Scan the entries below and extract each line with the word "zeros" in it.

#### Data supplied

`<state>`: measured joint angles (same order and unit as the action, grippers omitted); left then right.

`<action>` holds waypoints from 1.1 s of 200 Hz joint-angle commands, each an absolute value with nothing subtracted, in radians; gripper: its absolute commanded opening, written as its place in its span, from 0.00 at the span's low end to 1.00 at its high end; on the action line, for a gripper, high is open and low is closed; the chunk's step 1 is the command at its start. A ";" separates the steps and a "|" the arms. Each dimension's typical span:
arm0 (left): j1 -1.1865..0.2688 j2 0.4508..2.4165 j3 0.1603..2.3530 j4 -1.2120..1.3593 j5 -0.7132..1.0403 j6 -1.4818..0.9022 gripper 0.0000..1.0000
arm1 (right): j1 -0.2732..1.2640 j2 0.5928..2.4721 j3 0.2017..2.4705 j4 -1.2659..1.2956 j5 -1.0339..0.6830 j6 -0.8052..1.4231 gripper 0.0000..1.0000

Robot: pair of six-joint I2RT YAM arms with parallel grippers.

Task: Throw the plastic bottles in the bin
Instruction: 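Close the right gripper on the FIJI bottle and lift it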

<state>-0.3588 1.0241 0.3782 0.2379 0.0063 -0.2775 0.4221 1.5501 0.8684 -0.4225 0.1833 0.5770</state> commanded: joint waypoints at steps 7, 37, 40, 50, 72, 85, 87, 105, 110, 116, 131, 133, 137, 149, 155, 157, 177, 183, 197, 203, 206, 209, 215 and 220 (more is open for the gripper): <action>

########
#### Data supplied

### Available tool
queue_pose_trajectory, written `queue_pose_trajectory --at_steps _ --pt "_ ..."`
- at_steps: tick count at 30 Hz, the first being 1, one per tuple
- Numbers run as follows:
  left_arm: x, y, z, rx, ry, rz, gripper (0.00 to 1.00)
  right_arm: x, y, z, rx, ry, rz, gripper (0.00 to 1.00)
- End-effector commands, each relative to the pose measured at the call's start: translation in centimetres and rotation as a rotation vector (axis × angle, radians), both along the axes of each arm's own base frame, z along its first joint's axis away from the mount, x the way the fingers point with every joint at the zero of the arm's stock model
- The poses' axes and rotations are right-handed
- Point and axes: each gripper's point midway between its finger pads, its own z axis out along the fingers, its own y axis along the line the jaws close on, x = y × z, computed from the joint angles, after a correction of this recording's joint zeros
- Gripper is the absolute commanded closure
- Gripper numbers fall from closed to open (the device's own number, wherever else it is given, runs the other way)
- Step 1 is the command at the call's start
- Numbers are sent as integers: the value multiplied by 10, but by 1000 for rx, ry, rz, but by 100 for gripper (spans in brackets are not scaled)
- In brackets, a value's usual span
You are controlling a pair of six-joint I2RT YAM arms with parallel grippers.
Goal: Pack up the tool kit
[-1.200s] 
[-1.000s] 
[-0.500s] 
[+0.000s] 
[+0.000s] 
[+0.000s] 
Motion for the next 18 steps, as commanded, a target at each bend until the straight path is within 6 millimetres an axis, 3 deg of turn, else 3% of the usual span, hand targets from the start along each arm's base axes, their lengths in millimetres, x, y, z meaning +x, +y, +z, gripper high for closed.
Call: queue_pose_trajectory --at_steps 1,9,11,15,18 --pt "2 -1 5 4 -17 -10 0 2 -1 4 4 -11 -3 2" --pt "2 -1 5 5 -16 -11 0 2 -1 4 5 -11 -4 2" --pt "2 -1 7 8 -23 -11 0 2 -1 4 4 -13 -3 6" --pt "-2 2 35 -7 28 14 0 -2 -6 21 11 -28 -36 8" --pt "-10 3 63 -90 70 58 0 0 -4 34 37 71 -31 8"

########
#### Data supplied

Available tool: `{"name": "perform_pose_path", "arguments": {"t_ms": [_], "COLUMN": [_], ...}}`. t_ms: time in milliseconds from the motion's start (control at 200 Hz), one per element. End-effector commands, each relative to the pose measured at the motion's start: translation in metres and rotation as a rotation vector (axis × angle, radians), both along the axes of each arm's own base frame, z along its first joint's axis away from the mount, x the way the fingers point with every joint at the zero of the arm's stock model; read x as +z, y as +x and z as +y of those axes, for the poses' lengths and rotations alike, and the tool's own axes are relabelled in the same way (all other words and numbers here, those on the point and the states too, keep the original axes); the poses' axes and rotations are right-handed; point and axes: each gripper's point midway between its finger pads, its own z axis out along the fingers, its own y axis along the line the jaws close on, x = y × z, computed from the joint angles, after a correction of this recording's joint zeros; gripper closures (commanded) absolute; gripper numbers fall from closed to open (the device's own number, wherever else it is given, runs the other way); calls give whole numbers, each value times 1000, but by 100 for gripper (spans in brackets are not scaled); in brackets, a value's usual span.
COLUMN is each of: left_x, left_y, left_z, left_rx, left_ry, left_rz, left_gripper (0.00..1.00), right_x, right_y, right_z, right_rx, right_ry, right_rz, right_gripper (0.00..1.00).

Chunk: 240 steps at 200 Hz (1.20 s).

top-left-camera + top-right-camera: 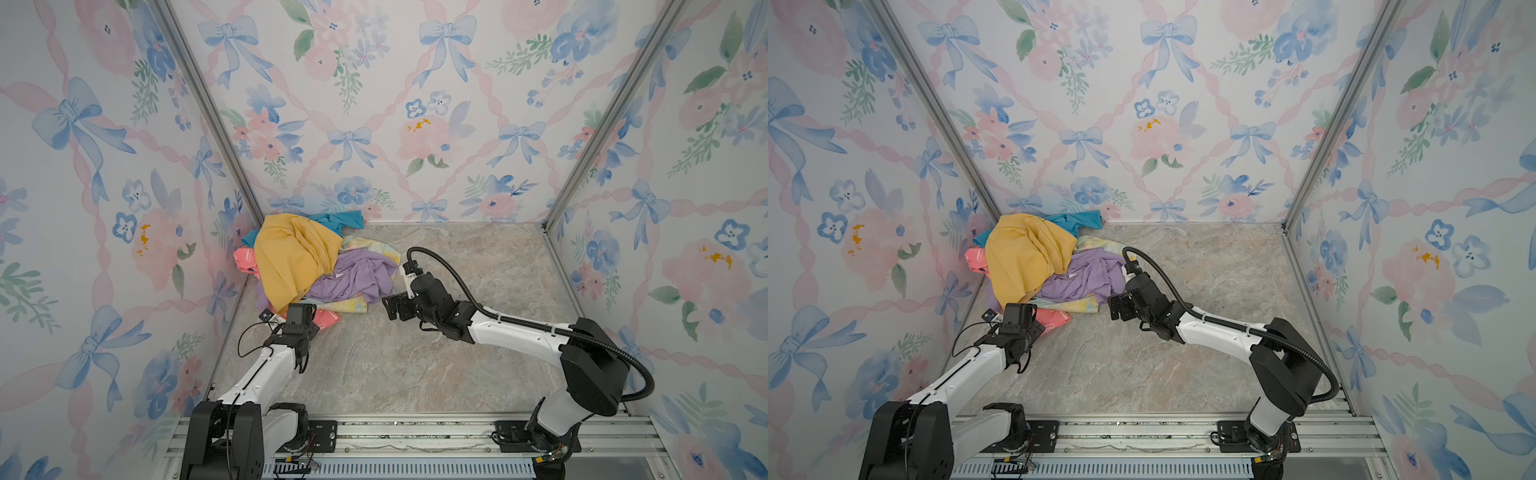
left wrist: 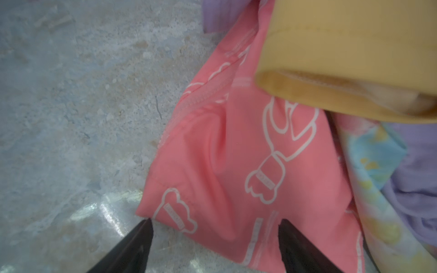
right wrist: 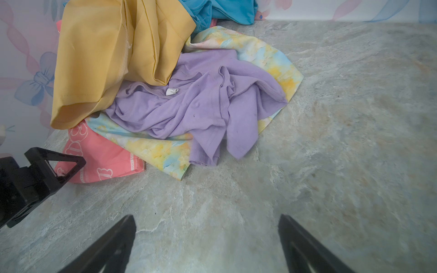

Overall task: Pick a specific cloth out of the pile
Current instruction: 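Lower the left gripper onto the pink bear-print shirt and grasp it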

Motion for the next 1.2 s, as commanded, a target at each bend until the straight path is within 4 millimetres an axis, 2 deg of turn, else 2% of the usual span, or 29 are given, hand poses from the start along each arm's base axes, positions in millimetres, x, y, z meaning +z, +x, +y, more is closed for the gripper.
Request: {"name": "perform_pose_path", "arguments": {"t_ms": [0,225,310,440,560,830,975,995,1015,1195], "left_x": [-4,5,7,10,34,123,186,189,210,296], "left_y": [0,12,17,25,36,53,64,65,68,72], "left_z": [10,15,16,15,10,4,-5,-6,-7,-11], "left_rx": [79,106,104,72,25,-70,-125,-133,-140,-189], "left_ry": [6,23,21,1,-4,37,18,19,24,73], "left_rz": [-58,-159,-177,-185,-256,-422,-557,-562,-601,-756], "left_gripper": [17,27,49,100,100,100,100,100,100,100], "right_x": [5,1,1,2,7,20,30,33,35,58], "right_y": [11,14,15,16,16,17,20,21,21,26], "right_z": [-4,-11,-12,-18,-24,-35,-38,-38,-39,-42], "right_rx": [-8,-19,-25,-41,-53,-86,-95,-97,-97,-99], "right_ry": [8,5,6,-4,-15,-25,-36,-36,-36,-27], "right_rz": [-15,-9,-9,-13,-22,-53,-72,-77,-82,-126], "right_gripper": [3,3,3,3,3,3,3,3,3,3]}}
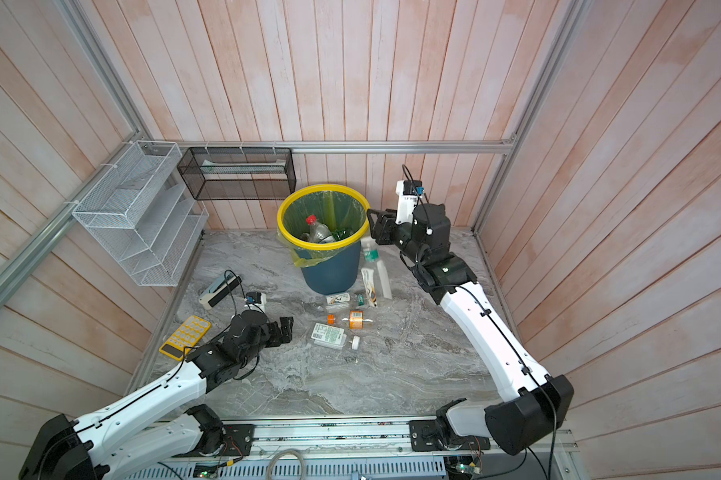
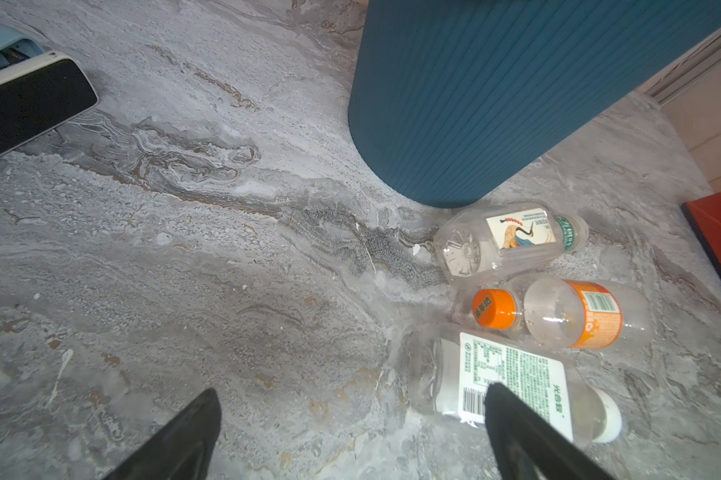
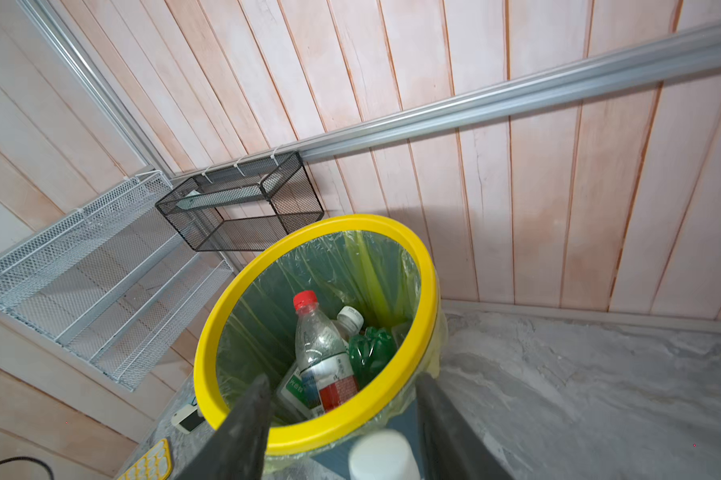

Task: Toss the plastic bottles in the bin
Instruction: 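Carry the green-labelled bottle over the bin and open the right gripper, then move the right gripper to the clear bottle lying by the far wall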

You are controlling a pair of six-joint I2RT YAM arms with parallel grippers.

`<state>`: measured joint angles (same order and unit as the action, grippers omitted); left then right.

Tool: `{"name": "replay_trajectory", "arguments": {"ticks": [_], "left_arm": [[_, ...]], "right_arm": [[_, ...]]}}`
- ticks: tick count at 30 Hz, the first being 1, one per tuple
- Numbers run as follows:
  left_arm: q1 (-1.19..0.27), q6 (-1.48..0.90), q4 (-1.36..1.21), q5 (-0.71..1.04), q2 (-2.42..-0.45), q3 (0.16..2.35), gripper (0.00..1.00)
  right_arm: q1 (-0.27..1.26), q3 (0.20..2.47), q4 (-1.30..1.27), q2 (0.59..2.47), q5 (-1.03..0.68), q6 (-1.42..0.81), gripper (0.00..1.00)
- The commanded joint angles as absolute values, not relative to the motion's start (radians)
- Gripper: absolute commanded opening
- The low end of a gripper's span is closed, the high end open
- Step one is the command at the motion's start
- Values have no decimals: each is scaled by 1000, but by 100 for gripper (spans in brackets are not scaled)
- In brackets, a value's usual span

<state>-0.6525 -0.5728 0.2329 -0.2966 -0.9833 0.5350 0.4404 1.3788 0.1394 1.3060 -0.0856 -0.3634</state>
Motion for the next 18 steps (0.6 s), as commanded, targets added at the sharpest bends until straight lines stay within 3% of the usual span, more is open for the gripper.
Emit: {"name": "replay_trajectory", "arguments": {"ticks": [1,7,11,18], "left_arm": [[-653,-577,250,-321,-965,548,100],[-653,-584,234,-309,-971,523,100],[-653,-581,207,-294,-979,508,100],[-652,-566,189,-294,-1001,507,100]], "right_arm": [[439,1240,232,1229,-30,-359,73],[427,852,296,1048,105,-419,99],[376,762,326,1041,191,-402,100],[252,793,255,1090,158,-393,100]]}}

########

● Exercise output
- Point and axes: each gripper's point midway between its finger pads, its own z axis out along the fingers, its own y axis along the line the jaws close on, x = y × z, computed from the joint angles, after a correction of this recording's joint zeros
Available tool: `{"name": "perform_pose_path", "arguments": {"t_ms": [_], "COLUMN": [_], ...}}`. t_ms: time in milliseconds from the motion's start (control at 200 Hz), one per element. End-effector commands, each relative to the pose measured at the motion's start: translation in metres and rotation as a rotation vector (axis × angle, radians), both along the axes of each arm's own base frame, z along its first joint's axis away from the mount, x the way the fingers point with every joint at the zero of the arm's stock model; read x as +z, y as +x and z as +y of those axes, for the poses' lengths and rotations alike, and the tool's own axes are relabelled in the same way (all other words and numbers here, those on the point and the states too, keep the original axes); the poses' axes and rotations are right-handed; point and axes: each gripper's point midway between its finger pads, its own z axis out along the fingers, its own y axis along the line the jaws close on, x = y × z, computed from the joint angles, after a correction of this recording's joint zeros; gripper closures (commanded) absolute; gripper numbers fall from closed to open (the device's own number, wherever else it is given, runs the other way); calls give whole numbers, each value times 1000, but by 100 for gripper (spans in brackets are not scaled); in brackets, a value's usual span.

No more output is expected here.